Be kind. To your mind and your body. Always and in all ways. Let it be that simple.
7. Take Rest in Savasana or Meditation.
B.K.S. Iyengar wrote that Savasana “is the most difficult of yogic asanas to perfect, but it is also the most refreshing and rewarding.”
Take 3, 5 or even 7 minutes at the end of an asana practice to rest and recover. Asana was designed to be practiced prior to seated meditation so we could shake off the excess stress in our physical bodies and find a comfortable seat to drop into a more mindful state of being.
Early in my teaching career, I advocated for yoga teachers to “bring back savasana” and many years later, I’m still a steward for stillness.
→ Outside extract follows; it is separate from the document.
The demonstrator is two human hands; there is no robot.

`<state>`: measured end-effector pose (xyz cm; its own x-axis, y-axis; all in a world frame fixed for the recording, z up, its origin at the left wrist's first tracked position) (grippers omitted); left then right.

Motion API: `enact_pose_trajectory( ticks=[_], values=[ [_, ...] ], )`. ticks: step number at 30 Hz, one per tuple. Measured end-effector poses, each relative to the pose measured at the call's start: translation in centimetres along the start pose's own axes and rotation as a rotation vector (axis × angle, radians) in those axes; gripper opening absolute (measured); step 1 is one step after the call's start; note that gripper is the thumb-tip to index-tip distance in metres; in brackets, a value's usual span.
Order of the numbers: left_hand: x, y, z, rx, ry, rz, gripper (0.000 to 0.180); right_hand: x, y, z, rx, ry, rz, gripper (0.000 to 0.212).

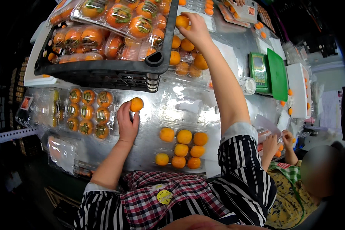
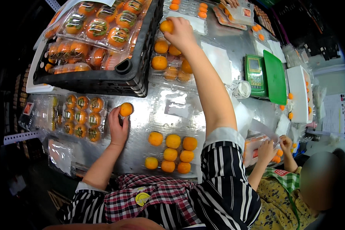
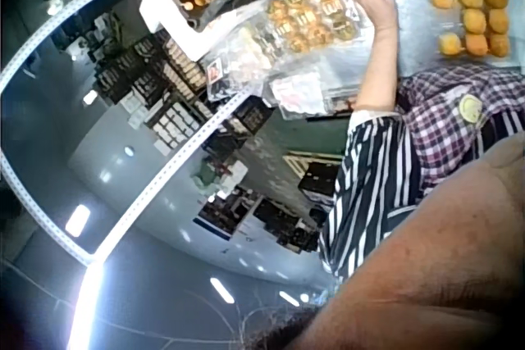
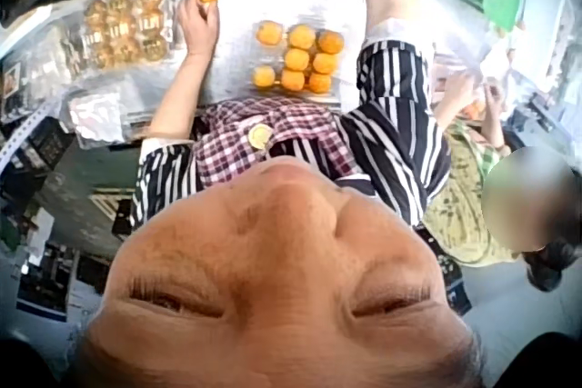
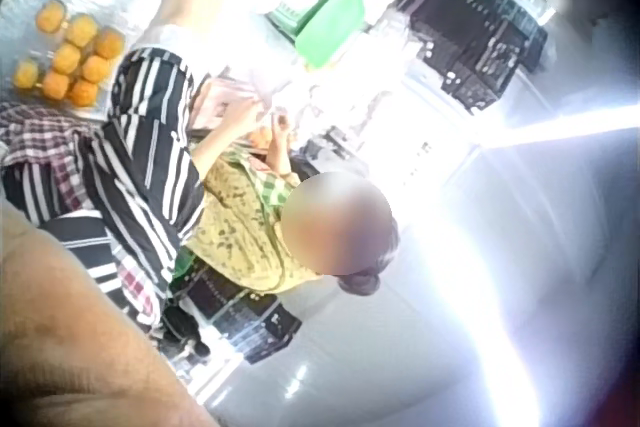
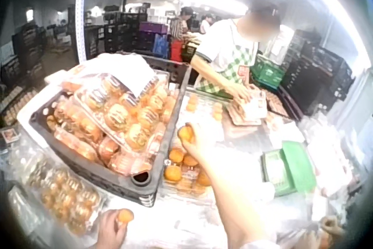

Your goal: The person places persimmons into plastic trays, covers them with a protective sheet and a label, snaps the lids shut, and stacks the completed packages into crates.

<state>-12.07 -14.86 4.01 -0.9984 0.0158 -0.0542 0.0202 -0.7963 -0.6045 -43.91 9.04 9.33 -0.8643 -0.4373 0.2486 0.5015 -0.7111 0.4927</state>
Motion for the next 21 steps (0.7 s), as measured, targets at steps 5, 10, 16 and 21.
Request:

Rest. Because you are worthy and because it is always worth it.
8. End on Time.
Honor the completion of class. If you need to leave early, please inform the teacher before class begins, practice near an exit point, take an early savasana towards the end of class and prepare to leave before the guided savasana begins in order to avoid disrupting the other students at rest.
9. Put Your Mat (& Props) Away Neatly.
The first niyama, or act of living our yoga, is a term called sauca (pronounced sow-cha). This principle refers to cleanliness or purity and we can use this phrase as a guideline to keep our yoga mats and props clean, tidy and orderly.
In a post-pandemic yoga world, it is strongly advised that we wipe down our mats and props; especially when requested by the studio. Without a full maintenance staff to support us, it becomes our duty to take care of the props that prop us up!
10. Be Grateful.
Share that post-savasana bliss with a friendly nod, a gentle wave or a grateful bow to the teacher, front desk, maintenance teams and other studio staff.
A simple thank you or any token of gratitude goes a long way to offer the recipient AND the giver a much needed boost of happiness.
Most importantly, your time for yourself on the mat and/or meditation cushion makes the most impact in the world once you share that energy with others.